That's literally what insurance is supposed to be: a financial mechanism for
smoothing risk. The actuarial price for insurance on routine events will be
exactly the same as paying for those routine events directly.

Economically and financially, "insurance" is explicitly _not_ supposed to
cover predictable, routine costs, because there is no risk associated with
them. It is a really terrible and unfortunate misnomer that we call this
"insurance", because it's not. You wouldn't expect your collision insurance to
cover your annual DMV fees.

If you want normal, routine medical expenses to be priced below cost, then
you're talking about a subsidy. But a subsidy is not insurance. Insurance
pools money from at-risk parties. A subsidy is a transfer of wealth.

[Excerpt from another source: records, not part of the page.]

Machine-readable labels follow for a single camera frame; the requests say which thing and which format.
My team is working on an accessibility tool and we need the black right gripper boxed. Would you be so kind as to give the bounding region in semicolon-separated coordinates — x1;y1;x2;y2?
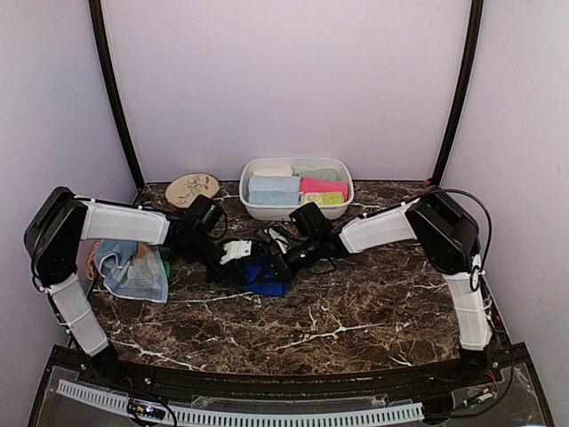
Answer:
257;237;322;283

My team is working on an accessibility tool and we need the royal blue microfiber towel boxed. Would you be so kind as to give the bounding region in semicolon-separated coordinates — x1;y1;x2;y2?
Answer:
242;256;290;297

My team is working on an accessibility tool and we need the light blue patterned towel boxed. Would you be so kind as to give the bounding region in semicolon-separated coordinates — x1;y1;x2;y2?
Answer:
88;239;169;303

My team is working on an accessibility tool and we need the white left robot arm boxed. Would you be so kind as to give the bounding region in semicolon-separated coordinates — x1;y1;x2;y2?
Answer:
23;186;247;388

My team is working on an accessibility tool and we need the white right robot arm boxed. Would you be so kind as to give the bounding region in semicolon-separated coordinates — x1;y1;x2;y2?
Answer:
268;187;493;386

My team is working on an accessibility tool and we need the lime lemon print towel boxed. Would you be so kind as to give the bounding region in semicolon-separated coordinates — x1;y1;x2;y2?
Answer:
301;191;345;206

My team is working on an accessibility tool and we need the light blue rolled towel front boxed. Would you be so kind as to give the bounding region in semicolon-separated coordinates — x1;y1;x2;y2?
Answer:
248;191;300;206

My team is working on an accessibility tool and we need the light blue rolled towel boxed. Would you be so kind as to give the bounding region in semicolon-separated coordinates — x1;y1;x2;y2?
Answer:
248;176;301;193
248;191;300;206

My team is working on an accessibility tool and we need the white plastic bin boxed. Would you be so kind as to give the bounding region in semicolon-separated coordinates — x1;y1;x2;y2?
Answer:
239;157;355;221

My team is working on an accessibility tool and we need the pink rolled towel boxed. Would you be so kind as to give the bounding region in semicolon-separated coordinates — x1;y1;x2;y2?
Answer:
300;177;349;198

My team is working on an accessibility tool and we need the light blue rolled towel rear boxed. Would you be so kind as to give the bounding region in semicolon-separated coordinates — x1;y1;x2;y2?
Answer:
248;176;301;193

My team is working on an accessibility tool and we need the floral ceramic plate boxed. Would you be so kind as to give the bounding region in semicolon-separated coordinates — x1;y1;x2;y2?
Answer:
165;173;220;208

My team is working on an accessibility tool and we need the white rolled towel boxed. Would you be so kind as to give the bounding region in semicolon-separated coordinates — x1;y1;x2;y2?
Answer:
252;166;293;177

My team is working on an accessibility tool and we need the sage green rolled towel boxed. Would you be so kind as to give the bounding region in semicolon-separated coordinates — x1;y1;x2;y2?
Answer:
293;167;341;181

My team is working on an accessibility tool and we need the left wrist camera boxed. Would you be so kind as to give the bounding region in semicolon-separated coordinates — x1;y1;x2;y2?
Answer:
220;239;252;265

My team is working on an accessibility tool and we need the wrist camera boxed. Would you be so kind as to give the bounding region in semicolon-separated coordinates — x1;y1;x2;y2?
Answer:
220;239;252;265
263;227;290;254

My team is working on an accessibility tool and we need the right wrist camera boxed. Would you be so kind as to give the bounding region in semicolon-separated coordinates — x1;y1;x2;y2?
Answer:
263;227;290;254

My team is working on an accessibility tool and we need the white slotted cable duct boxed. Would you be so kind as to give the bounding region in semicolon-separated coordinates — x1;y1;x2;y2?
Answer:
55;380;424;426

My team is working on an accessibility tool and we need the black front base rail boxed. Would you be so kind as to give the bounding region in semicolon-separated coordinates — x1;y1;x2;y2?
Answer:
44;344;534;410

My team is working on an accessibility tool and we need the black left corner post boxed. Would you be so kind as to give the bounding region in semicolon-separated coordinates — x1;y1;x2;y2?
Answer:
89;0;146;190

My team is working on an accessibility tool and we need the black corner post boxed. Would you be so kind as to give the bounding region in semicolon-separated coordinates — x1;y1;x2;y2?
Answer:
430;0;485;185
89;0;146;190

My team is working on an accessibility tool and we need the black right corner post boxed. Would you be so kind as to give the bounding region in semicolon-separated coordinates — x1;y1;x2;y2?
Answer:
430;0;485;185

To be honest, it's perfectly fine to advocate that if that's what you really
want, but it's misleading to call this "insurance", because it serves a
completely different goal (wealth transfer vs. risk pooling).

------
captn3m0
Very minor nitpick: It shows "higher", even the difference is exactly $0.00.
Inputs: 251429 (Income) and 4955 (Health Insurance).

------
tn13
I come from India and if USA is going socialist path I think I will better go
back to India. Socialism can make even a big ship sink faster than you can
imagine.

I think American youth has developed a sense of entitlement and no clue about
rest of the world, that is why people like Bernie are getting such support.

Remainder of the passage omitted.